Action item: Each line from the start of the listing below through the line containing "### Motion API" should be reproduced exactly, with no others.

Input material:
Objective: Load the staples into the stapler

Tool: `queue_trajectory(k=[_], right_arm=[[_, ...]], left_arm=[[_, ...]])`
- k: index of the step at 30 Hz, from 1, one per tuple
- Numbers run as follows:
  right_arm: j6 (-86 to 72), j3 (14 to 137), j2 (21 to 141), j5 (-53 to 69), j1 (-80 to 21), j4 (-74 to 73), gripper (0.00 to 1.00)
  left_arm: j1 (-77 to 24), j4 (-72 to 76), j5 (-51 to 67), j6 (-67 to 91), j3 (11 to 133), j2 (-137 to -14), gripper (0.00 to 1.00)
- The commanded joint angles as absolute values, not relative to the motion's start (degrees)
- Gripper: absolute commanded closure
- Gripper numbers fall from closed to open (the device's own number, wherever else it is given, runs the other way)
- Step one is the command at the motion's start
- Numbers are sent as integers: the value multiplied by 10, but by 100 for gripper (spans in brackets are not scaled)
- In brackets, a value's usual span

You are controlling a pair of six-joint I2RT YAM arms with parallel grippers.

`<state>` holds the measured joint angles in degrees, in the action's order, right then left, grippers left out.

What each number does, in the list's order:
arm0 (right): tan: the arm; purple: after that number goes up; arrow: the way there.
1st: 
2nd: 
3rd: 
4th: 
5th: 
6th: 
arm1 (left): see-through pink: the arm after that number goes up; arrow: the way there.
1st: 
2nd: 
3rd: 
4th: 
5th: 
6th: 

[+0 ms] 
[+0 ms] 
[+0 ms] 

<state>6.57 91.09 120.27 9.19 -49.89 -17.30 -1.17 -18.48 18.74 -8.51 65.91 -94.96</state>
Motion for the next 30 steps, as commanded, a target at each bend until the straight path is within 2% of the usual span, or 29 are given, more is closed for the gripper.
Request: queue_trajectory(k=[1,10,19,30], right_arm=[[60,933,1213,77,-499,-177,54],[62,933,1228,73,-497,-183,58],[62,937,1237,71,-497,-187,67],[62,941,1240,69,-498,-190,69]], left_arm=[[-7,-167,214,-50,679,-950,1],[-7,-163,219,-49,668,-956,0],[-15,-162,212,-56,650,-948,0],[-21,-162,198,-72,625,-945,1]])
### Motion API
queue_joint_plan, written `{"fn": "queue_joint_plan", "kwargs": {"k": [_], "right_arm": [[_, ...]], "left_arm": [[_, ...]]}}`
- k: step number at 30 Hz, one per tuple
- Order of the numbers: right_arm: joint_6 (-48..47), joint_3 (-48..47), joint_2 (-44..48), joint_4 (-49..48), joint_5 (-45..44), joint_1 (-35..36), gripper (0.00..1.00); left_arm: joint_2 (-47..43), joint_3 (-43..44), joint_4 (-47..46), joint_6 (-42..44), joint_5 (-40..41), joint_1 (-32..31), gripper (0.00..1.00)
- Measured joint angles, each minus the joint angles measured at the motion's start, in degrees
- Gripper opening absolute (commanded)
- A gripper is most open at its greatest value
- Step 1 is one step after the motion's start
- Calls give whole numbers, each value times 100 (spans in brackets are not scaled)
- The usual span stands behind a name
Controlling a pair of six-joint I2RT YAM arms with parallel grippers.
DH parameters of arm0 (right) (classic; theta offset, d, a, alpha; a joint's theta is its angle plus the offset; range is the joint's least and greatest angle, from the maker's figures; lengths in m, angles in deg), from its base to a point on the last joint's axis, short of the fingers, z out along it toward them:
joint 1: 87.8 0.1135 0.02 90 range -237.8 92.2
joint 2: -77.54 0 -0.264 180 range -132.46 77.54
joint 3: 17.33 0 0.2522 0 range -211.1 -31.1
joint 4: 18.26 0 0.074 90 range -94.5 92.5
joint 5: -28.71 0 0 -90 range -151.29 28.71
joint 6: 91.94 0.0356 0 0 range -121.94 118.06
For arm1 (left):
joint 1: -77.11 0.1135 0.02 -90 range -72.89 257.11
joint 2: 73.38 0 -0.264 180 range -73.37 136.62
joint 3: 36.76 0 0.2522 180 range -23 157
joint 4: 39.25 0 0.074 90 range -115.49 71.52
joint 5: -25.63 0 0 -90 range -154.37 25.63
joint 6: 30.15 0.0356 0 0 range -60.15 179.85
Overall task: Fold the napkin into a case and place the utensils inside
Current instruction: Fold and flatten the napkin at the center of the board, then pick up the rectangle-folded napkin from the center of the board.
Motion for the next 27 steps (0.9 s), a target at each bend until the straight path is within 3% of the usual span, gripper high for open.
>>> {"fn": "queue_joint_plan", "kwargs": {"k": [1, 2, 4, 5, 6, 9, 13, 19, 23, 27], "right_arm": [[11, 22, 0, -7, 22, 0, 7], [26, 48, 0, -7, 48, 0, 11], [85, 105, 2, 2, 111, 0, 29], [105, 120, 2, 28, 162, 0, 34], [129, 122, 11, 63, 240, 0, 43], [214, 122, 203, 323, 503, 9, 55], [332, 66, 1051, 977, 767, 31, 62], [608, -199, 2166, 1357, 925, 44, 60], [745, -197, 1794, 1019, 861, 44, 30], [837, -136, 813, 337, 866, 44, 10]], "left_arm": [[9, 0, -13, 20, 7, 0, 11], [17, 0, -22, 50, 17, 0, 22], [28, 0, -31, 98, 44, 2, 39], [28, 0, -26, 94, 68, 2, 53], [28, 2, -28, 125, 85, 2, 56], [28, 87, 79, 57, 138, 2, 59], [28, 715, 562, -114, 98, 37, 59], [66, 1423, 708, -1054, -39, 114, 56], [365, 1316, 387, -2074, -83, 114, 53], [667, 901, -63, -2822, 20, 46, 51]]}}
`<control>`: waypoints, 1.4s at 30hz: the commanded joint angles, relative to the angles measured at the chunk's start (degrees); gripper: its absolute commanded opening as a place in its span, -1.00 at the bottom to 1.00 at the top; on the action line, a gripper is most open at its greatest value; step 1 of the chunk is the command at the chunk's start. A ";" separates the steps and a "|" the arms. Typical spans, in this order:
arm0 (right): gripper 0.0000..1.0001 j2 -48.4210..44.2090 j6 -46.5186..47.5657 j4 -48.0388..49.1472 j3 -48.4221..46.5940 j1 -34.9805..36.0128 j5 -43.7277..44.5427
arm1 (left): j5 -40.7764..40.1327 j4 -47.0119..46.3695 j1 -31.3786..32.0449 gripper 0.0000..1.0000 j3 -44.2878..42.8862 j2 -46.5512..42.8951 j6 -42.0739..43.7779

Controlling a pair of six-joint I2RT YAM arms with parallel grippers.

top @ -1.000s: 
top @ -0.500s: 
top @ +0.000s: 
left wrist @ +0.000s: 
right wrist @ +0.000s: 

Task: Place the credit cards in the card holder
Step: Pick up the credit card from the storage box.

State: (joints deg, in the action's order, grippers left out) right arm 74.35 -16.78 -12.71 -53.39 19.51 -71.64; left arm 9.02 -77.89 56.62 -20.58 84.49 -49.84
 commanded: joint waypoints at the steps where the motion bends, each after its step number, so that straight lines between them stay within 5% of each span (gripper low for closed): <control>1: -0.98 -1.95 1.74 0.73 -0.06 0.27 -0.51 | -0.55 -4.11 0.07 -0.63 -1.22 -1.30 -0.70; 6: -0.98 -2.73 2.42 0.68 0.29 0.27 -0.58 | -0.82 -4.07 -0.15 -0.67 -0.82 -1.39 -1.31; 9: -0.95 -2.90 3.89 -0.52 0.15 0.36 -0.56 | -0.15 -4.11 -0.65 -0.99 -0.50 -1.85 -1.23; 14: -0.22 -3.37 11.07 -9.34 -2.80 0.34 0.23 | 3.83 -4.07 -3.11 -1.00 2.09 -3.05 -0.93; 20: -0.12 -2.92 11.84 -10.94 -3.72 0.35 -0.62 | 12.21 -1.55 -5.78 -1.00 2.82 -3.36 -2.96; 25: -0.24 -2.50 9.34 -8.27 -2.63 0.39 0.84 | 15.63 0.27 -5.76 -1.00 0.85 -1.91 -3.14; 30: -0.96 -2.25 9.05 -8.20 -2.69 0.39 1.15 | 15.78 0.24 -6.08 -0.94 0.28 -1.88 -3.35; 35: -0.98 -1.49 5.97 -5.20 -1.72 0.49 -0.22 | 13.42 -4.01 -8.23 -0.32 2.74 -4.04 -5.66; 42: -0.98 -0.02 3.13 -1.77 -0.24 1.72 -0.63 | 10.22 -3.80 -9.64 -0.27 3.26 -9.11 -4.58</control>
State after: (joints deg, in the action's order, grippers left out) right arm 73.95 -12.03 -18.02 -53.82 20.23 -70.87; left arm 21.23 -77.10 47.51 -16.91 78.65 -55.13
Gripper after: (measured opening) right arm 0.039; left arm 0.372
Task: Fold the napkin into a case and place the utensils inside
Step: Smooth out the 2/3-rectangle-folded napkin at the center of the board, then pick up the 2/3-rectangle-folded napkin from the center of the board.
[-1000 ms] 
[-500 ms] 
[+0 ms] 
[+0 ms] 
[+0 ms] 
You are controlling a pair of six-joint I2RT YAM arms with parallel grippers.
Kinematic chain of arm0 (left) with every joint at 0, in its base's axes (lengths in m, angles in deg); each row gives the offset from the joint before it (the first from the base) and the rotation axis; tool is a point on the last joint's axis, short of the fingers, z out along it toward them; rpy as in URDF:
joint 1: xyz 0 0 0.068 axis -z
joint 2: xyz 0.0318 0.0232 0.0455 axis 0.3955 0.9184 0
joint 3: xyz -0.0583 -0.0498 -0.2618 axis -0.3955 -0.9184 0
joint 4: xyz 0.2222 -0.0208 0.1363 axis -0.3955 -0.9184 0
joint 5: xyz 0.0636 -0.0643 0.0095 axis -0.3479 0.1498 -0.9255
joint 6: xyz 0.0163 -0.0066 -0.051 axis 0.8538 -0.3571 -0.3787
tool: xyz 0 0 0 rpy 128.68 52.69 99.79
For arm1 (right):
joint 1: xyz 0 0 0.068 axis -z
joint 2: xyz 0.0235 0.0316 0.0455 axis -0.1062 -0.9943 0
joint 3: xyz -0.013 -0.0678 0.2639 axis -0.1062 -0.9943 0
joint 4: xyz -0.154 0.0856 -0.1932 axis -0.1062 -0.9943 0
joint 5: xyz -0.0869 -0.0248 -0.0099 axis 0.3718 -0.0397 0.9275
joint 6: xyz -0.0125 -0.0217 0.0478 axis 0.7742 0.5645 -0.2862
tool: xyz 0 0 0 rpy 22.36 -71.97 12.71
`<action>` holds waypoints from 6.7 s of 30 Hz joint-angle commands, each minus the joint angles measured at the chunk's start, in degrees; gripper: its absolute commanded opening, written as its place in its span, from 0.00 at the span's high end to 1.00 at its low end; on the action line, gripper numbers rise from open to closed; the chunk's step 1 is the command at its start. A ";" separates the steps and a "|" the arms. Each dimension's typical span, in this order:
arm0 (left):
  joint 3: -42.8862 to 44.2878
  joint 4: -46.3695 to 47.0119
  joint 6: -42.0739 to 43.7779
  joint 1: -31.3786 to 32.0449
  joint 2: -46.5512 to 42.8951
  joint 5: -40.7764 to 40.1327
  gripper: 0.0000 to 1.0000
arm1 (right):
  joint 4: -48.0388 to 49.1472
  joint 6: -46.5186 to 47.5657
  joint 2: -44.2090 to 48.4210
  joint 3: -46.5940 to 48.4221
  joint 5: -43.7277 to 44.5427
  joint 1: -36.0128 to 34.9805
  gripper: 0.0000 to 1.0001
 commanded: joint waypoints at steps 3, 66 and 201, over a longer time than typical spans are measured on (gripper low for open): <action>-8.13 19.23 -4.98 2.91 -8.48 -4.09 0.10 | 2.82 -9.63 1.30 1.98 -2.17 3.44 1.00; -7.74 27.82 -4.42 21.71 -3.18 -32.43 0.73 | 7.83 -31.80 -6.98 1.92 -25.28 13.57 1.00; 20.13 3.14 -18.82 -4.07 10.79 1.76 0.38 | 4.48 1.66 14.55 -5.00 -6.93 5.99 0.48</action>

Task response:
Objective: Load the staples into the stapler

Tool: `queue_trajectory(k=[_], right_arm=[[_, ...]], left_arm=[[_, ...]])`
- k: index of the step at 30 Hz, from 1, one per tuple
- Numbers run as follows:
  right_arm: j6 (-86 to 72), j3 (14 to 137), j2 (21 to 141), j5 (-53 to 69), j1 (-80 to 21), j4 (-74 to 73), gripper (0.00 to 1.00)
  left_arm: j1 (-77 to 24), j4 (-72 to 76), j5 (-51 to 67), j6 (-67 to 91), j3 (11 to 133), j2 (-137 to -14), gripper (0.00 to 1.00)
- The commanded joint angles as absolute values, not relative to the motion's start (degrees)
- Gripper: absolute commanded closure
- Gripper numbers fall from closed to open (the device's own number, wherever else it is given, runs the other way)
- Step one is the command at the motion's start
- Numbers are sent as integers: the value multiplied by 10, but by 100 for gripper (spans in brackets are not scaled)
- In brackets, a value's usual span

You are controlling a pair of six-joint I2RT YAM arms with parallel grippers.

`<state>` holds the measured joint angles in degrees, in the action's order, right then left, grippers left out.

What each number does, in the list's order:
arm0 (right): tan: the arm; purple: after that number goes up; arrow: the way there.
1st: 
2nd: 
3rd: 
4th: 
5th: 
6th: 
arm1 (left): see-through pink: the arm after that number goes up; arrow: the way there.
1st: 
2nd: 
3rd: 
4th: 
5th: 
6th: 

[+0 ms] 
[+0 ms] 
[+0 ms] 

<state>6.57 91.09 120.27 9.19 -49.89 -17.30 -1.17 -18.48 18.74 -8.51 65.91 -94.96</state>
Motion for the next 30 steps, as commanded, a target at each bend until the straight path is within 2% of the usual span, or 29 are given, more is closed for the gripper.
Request: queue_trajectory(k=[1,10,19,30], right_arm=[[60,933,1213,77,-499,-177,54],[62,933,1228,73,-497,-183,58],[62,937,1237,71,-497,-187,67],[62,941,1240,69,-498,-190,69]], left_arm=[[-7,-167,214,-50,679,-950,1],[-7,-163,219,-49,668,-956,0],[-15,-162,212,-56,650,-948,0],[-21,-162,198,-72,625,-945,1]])
### Motion API

The exercise requires no further answer.